● WORK REQUEST
Set down, exactly as written, the lines from the top of the data to the line that holds "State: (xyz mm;", and omit the pictures.

● SOURCE MATERIAL
Segment Open

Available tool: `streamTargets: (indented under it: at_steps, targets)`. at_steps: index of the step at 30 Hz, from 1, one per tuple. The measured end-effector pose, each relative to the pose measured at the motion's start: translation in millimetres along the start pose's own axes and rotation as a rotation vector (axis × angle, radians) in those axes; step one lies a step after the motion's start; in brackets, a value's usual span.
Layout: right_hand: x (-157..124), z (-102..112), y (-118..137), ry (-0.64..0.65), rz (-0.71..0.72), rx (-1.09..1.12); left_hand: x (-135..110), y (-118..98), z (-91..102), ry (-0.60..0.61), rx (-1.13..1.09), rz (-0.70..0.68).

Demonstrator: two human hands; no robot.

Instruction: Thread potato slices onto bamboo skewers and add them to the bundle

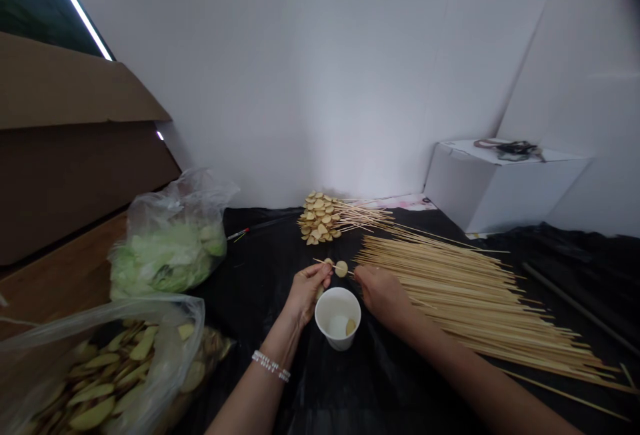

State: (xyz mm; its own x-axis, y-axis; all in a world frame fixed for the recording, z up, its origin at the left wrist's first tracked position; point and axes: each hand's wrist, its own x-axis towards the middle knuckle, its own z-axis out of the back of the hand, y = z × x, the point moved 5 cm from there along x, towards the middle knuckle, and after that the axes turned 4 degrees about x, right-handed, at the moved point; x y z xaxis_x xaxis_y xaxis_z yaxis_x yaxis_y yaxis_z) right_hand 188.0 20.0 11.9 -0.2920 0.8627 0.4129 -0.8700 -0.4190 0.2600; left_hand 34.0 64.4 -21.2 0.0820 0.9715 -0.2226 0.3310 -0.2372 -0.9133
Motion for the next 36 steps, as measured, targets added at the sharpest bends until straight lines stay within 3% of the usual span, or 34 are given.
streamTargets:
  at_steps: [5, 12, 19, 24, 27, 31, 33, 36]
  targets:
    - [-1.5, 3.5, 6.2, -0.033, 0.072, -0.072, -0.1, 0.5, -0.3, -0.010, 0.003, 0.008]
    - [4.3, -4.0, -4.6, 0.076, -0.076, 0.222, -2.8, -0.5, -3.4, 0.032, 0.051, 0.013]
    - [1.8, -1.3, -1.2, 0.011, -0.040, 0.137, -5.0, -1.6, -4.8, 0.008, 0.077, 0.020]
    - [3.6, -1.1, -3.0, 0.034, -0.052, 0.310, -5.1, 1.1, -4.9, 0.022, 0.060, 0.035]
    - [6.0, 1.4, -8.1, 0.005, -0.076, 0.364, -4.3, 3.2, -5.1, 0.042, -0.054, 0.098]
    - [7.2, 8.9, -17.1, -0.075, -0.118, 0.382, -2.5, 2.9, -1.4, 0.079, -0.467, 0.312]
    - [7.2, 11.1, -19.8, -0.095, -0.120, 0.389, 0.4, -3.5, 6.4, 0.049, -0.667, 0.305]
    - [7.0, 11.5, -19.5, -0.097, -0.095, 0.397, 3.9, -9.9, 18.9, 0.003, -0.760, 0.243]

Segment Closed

● RESPONSE AREA
Available tool: `streamTargets: (indented under it: at_steps, targets)`. at_steps: index of the step at 30 Hz, from 1, one per tuple. The measured end-effector pose, each relative to the pose measured at the motion's start: translation in millimetres along the start pose's own axes and rotation as a rotation vector (axis × angle, radians) in those axes; step one lies a step after the motion's start; in brackets, a value's usual span.
Layout: right_hand: x (-157..124), z (-102..112), y (-118..137), ry (-0.64..0.65), rz (-0.71..0.72), rx (-1.09..1.12); left_hand: x (-135..110), y (-118..98), z (-91..102), ry (-0.60..0.61), rx (-1.13..1.09), rz (-0.70..0.68).

Demonstrator: two human hands; no robot.

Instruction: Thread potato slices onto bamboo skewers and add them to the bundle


State: (xyz mm; its own x-axis, y-axis; all in a world frame fixed for the recording, z up, its origin at the left wrist's first tracked position; point and axes: each hand's wrist, its own x-axis towards the middle knuckle, its own z-axis out of the back of the hand, y = z × x, the point moved 5 cm from there along x, towards the middle knuckle, and after that the axes turned 4 degrees about x, right-handed, at the moved point; x y z xaxis_x xaxis_y xaxis_z yaxis_x yaxis_y yaxis_z) right_hand 188.0 20.0 11.9 -0.2920 0.8627 0.4129 -0.8700 -0.4190 0.2600; left_hand 34.0 64.4 -21.2 0.0820 0.9715 -0.2226 0.3310 -0.2372 -0.9133

What is written here forms the complete answer.